Suivre des indicateurs de conformité
« 95 % de couverture », « toutes les PR revues » ou « zéro erreur de lint » sont faciles à compter. Ils peuvent signaler une dérive, mais ne prouvent ni que les comportements importants sont protégés, ni que la revue a apporté du contexte. Un indicateur devient dangereux lorsqu'il remplace la question qu'il était censé susciter.
Bonnes pratiques
Adapter l'effort au risque, pas à l'habitude
Un changement à fort impact mérite plus de découverte, de preuves et de garde-fous qu'un changement isolé et facilement réversible. Cette évaluation doit être explicite. Elle évite deux écueils symétriques : traiter un changement sensible comme un banal correctif, ou transformer chaque modification mineure en procédure lourde.
| Signal | Question à poser | Réponse possible |
|---|---|---|
| Données irréversibles | Une erreur peut-elle être réparée sans intervention manuelle ? | Migration en étapes, sauvegarde, contrôle de cohérence |
| Règle métier transverse | Qui dépend de ce comportement au-delà de l'écran modifié ? | Cartographie, tests de contrat, revue métier |
| Faible observabilité | Saurons-nous vite que cela échoue ? | Instrumentation, métrique et alerte avant livraison |
| Grand rayon d'action | Combien d'utilisateurs ou de systèmes sont exposés ? | Déploiement progressif, feature flag, limite de débit |
Traiter les incidents comme des investissements de connaissance
L'action la plus précieuse après un incident n'est pas toujours la plus visible. Corriger la condition fautive restaure le service. Comprendre pourquoi le comportement n'était ni spécifié, ni testé, ni observable réduit la probabilité de toute une famille d'incidents. Les deux actions sont nécessaires, mais seule la seconde fait progresser le système.

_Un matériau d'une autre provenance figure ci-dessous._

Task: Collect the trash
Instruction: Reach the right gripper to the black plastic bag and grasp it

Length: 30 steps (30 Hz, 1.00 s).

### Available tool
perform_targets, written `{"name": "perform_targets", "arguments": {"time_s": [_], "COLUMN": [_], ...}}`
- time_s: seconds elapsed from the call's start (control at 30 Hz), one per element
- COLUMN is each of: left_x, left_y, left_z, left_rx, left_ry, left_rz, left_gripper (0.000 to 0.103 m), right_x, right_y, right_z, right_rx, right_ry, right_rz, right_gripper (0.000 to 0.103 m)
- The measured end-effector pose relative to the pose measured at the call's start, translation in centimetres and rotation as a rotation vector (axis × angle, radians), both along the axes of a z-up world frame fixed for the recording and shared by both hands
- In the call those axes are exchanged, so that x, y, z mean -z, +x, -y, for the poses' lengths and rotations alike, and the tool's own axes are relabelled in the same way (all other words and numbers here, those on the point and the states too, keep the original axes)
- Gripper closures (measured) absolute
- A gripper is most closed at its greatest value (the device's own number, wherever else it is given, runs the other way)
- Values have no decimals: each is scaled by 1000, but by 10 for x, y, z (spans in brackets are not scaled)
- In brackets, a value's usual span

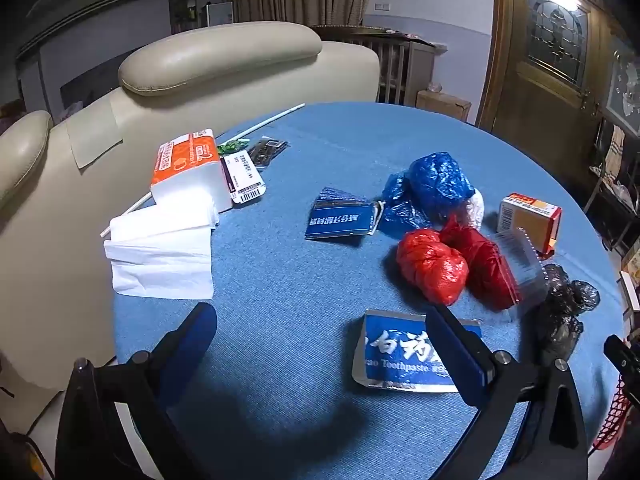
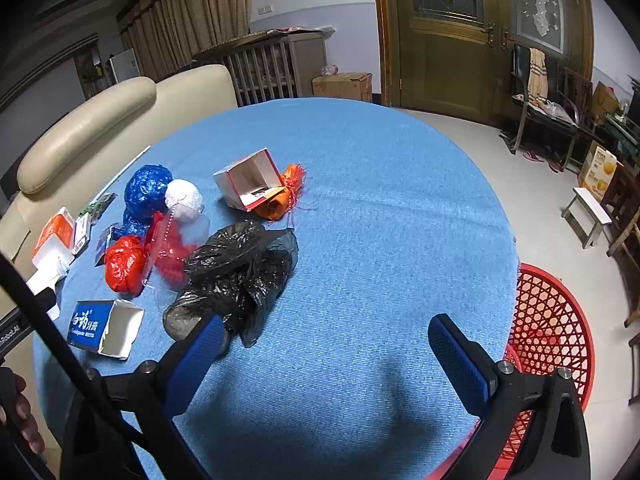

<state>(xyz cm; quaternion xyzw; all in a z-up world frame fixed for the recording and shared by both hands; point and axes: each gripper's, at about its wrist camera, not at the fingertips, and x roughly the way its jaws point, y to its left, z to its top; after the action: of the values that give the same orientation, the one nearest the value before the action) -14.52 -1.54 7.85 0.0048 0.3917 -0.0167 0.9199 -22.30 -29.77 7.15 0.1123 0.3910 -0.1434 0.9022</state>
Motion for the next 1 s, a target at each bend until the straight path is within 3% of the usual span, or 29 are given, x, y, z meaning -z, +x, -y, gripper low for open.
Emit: {"name": "perform_targets", "arguments": {"time_s": [1.0], "left_x": [4], "left_y": [-9], "left_z": [12], "left_rx": [46], "left_ry": [-15], "left_rz": [-14], "left_gripper": [0], "right_x": [-17], "right_y": [1], "right_z": [-25], "right_rx": [-64], "right_ry": [39], "right_rz": [1], "right_gripper": [0]}}
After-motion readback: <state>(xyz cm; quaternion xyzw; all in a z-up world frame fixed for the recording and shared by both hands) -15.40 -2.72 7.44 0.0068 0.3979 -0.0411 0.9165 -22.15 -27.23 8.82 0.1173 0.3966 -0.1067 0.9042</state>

Checklist — Avant d'ajouter une règle de processus
- Le risque visé est-il formulé comme un comportement et un impact, plutôt que comme la faute d'une personne ?
- Le nouveau contrôle apporte-t-il une information ou une barrière que les contrôles existants ne fournissent pas ?
- Son coût est-il proportionné à la fréquence et à la gravité du risque ?
- Peut-il être automatisé, ciblé ou supprimé lorsque son hypothèse n'est plus valable ?
- L'équipe saura-t-elle reconnaître les cas où ce contrôle est insuffisant ?
À retenir
Une équipe ne devient pas fiable en demandant davantage d'attention à chacun. Elle le devient lorsqu'elle transforme les erreurs possibles en risques visibles, construit des preuves pertinentes et apprend des écarts entre l'intention et la réalité. Le handbook est le support de cette mémoire et de ce raisonnement partagés.